Game over, right? Not with Michael. He put himself into all of the healing steps that he needed again. He even got a new coach with high school and built the relationship there as well. His coach has said that he has no doubt that a college will sign Michael, because you see his dedication to the game. Michael’s teammates are ready for him to come back into the game.
Michael was doing the things at practice that he was able to do, running and physical exercises, light throwing, things like that, and one night felt the pain pretty bad again. The next morning, he couldn’t move his arm. We got him back to the doctor and an MRA was ordered. An MRA is an MRI but with dye. The doctor is concerned that maybe the tear was worse than what the MRI showed. Unfortunately, Michael has had a few allergies over the years, and one of them is benzocaine. We learned that lidocaine (which is in the same family of pharmaceuticals) is used for the MRA, so before Michael could have an MRA, he had to go through allergy tests to confirm that he could have the procedure. He finally had it done last week, and tomorrow morning we go for the results.

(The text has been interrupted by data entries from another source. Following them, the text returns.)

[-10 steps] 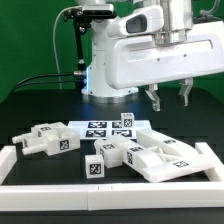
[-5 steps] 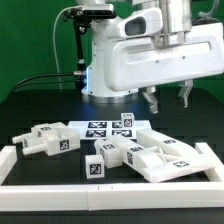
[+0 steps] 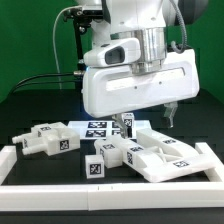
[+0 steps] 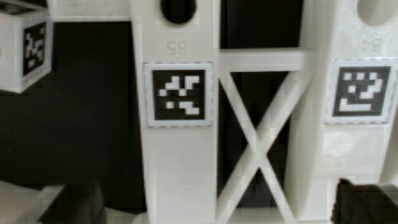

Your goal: Assemble chair

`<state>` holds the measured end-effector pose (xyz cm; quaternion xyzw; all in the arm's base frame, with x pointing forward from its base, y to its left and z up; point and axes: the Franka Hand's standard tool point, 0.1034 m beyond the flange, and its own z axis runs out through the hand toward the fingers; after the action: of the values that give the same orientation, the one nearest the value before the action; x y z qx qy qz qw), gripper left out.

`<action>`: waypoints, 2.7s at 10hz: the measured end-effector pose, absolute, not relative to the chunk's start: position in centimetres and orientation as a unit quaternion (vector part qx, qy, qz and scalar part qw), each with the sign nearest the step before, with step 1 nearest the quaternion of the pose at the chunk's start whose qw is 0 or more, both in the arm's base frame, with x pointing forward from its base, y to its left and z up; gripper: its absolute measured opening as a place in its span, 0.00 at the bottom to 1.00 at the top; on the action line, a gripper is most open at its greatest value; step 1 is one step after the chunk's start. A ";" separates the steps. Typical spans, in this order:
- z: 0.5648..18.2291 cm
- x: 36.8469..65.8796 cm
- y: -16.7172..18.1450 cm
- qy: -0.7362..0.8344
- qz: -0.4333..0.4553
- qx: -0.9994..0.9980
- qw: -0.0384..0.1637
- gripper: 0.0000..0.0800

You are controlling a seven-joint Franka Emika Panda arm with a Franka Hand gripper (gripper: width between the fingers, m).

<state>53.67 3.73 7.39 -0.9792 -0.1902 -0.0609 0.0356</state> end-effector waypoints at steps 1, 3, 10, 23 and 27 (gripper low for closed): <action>7.0 53.6 3.4 -0.217 -0.059 -0.974 0.032 0.81; 4.9 53.2 1.8 -0.262 -0.046 -0.963 0.032 0.81; 3.2 51.0 0.7 -0.281 -0.027 -0.959 0.038 0.81; 6.0 51.0 0.6 -0.241 -0.007 -0.970 0.044 0.37; 8.3 51.3 1.5 -0.343 -0.042 -0.938 0.031 0.37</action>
Offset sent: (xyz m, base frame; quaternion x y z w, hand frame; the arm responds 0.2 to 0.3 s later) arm -0.0065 -0.0166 -0.0281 0.0688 0.0017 -0.0203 0.9974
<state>51.35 1.49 8.33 -0.9379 -0.3430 -0.0419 0.0307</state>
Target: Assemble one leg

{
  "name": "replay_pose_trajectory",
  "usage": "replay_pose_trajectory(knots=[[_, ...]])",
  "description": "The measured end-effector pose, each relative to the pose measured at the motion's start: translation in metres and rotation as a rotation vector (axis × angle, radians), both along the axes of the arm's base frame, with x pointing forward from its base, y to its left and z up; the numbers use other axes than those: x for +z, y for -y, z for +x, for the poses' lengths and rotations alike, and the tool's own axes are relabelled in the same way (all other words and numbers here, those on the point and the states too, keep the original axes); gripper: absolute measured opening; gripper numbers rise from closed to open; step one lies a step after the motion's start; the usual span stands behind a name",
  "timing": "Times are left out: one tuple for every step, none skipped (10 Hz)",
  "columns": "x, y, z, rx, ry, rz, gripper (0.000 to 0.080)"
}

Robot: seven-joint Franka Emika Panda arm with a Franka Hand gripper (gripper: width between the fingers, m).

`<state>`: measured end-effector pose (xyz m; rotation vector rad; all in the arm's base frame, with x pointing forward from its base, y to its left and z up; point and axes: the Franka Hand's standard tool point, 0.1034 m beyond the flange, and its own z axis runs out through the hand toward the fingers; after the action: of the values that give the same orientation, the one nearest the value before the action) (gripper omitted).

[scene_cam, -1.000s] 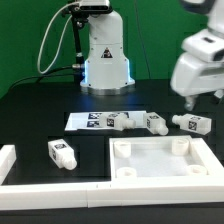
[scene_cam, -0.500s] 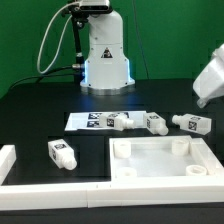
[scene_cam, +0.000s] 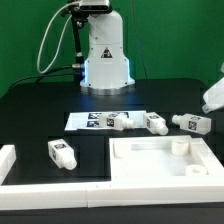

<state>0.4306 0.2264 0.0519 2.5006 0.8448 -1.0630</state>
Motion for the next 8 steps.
replay_pose_trajectory(knots=[[-0.004,0.005,0.001,0.089,-0.044,0.025,0.0649],[-0.014,0.009,0.002,0.152,-0.058,0.019,0.0649],[-0.02,0.018,0.002,0.141,-0.057,0.017,0.0649],[-0.02,0.021,0.003,0.133,-0.056,0.015,0.0649],[-0.02,0.021,0.003,0.134,-0.056,0.015,0.0649],[-0.021,0.021,0.003,0.132,-0.057,0.015,0.0649],[-0.027,0.028,0.001,0.124,-0.065,0.0,0.0649],[-0.037,0.035,-0.003,0.115,-0.08,-0.014,0.0649]])
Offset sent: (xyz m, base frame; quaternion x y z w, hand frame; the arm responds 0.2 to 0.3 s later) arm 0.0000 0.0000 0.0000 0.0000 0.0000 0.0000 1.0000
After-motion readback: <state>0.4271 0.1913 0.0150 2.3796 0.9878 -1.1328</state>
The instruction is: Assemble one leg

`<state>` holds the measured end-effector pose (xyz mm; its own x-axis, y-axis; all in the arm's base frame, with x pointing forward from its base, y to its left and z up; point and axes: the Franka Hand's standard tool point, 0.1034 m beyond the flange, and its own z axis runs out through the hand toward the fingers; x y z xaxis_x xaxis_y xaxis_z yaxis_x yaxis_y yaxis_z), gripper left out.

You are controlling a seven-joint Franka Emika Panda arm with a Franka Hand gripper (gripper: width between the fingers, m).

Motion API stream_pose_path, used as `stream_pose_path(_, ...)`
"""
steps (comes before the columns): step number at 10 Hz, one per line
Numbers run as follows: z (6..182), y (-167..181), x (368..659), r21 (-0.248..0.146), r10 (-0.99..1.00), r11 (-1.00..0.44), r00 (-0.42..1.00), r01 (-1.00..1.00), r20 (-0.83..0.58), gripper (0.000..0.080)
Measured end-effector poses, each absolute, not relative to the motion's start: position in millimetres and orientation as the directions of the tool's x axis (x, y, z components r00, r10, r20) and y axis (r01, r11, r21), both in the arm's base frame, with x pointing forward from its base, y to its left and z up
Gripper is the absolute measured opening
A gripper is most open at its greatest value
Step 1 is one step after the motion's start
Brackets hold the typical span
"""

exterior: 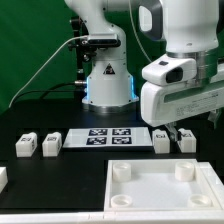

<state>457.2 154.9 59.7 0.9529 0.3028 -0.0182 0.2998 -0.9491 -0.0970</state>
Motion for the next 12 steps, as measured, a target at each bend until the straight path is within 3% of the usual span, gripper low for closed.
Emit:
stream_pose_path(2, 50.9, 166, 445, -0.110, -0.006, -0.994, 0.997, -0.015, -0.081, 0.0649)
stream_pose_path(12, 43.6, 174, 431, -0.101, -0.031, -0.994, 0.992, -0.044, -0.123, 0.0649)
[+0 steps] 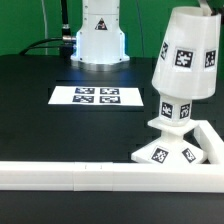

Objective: Assemble lamp

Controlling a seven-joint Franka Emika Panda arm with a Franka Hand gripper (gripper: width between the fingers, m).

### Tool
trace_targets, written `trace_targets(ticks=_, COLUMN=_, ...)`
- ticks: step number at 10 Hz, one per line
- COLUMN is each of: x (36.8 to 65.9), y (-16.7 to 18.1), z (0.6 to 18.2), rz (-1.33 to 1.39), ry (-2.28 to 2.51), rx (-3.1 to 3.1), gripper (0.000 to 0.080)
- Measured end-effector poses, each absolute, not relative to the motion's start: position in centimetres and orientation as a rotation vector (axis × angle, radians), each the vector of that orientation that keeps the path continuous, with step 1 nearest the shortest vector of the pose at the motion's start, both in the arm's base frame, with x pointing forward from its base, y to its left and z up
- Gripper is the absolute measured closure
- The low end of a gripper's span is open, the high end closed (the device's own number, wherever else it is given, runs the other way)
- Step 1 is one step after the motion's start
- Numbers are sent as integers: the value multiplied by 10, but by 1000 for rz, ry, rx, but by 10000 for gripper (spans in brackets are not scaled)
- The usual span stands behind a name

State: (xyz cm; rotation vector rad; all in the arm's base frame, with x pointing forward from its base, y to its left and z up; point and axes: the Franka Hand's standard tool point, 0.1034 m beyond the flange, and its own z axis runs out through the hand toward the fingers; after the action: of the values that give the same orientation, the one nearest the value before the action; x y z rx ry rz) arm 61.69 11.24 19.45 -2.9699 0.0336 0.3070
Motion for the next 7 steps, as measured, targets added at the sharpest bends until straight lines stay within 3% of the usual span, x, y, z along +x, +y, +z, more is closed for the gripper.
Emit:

How many of us would continue to believe that it is worth it? How many of us would push ourselves to keep trying?
Michael said he actually felt the needle scrape the bone. He explained how awful it was. Yet he went through it, knowing that this was necessary to get the end results – whatever is necessary to get him back in the game.

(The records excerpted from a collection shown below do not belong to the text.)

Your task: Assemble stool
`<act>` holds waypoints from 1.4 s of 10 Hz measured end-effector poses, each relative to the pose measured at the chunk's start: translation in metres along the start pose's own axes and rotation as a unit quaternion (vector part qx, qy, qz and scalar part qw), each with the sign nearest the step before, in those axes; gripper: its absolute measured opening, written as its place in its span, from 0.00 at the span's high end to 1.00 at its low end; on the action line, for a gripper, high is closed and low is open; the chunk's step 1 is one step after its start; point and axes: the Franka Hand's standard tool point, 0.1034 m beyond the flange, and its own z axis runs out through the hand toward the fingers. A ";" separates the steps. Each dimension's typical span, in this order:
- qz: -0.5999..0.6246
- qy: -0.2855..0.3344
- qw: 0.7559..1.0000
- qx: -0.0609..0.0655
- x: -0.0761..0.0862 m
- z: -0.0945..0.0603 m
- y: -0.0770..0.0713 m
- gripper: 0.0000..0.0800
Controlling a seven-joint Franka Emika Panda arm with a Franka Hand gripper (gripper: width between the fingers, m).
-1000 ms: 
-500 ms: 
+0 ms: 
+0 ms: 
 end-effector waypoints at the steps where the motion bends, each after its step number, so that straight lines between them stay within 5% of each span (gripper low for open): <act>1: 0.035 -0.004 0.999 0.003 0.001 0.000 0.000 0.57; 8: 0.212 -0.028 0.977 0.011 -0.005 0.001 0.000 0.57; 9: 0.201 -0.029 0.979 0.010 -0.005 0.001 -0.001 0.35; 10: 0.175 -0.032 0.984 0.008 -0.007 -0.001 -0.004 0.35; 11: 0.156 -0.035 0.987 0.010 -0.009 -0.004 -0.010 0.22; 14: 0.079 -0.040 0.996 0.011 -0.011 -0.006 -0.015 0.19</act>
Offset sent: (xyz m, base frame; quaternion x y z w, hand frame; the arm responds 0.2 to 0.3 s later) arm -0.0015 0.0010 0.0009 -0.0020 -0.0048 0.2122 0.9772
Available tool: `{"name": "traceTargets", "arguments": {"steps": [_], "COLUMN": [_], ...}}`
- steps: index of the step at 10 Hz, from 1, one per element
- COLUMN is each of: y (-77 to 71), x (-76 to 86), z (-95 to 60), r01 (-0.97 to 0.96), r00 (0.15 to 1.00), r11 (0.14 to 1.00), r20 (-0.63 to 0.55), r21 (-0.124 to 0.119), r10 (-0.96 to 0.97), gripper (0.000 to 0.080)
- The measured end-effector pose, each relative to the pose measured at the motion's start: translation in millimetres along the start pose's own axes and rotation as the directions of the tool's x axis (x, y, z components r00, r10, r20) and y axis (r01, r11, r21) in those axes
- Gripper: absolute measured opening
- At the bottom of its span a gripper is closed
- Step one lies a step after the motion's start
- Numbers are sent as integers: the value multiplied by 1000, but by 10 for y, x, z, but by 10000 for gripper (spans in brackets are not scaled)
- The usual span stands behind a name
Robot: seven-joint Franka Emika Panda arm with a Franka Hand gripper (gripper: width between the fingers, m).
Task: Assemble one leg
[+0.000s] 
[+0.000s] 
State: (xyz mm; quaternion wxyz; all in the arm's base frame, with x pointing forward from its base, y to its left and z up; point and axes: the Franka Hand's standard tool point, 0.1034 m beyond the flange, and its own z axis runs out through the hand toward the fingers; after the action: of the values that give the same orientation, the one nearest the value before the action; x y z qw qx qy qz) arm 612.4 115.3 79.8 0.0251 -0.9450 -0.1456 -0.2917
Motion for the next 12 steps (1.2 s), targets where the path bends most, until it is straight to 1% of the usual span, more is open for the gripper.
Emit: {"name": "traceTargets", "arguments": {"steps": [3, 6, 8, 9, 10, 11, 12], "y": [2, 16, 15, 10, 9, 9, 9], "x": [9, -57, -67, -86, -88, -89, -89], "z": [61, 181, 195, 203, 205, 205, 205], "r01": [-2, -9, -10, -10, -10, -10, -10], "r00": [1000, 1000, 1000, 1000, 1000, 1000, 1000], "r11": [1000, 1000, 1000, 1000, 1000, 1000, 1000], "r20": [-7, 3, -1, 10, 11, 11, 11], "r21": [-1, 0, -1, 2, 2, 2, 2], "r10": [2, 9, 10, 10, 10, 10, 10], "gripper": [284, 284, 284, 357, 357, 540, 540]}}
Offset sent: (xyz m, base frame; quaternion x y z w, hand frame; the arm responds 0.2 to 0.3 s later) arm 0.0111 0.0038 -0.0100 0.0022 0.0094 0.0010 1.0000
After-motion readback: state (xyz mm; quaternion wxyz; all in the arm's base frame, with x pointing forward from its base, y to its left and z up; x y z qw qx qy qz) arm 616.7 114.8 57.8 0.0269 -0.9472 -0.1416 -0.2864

He talks positive of having to continue resting it and going back through the program, but he also speaks positive of possible surgery. If he has to have surgery, he will most likely be out for a year. That cuts into his Junior year of high school. Colleges are already signing athletes during their sophomore and junior years. Michael most likely won’t have an opportunity to get signed until his senior year if he has to have surgery. This doesn’t appear to concern him, as he continues to prepare for the future that he envisions.
How many of us would chose to take a different path after so many obstacles? How many of us would continue to pursue with passion while we fight the pain?

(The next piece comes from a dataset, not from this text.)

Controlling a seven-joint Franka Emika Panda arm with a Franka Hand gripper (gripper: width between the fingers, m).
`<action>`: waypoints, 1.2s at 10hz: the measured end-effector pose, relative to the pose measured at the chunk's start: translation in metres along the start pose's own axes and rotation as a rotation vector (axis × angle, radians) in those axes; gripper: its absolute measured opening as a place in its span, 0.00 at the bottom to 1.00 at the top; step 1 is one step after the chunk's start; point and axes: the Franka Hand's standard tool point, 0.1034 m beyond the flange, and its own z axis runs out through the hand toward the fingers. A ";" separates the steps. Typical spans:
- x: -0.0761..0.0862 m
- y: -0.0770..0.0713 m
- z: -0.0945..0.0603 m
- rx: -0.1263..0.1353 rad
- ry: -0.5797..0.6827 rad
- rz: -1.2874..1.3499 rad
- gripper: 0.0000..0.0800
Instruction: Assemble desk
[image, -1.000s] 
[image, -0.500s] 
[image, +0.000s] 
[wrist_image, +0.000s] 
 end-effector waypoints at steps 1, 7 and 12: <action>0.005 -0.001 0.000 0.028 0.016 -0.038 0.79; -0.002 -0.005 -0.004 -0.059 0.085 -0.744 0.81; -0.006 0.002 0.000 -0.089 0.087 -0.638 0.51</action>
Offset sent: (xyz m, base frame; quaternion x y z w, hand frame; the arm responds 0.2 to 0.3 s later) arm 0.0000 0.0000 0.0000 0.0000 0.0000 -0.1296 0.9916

I wasn’t sure if I was going to write this before getting the results from the MRA tomorrow. But I decided yes, this blog isn’t about what we learn tomorrow – this blog is about how a 15-year-old young man inspires me continually with his dedication to his dream.
So, when I feel myself losing hope for my dreams, or considering accepting my excuses, all I need to do is look over what my son has gone through and continues to go through. Now that I have shared this with you, I hope that it will inspire you to never give up. Make your decision, like he has, and run for it.
Just like Michael, claim your dream and don’t let anyone else write your story.
Philippians 4:13 I can do all things through Christ who gives me strength.
Michael May is a pro baseball player, and in a few years, we will all see him play for the Major leagues. Because he sees it in his head and does what it takes to get there. It is his story and he’s writing it.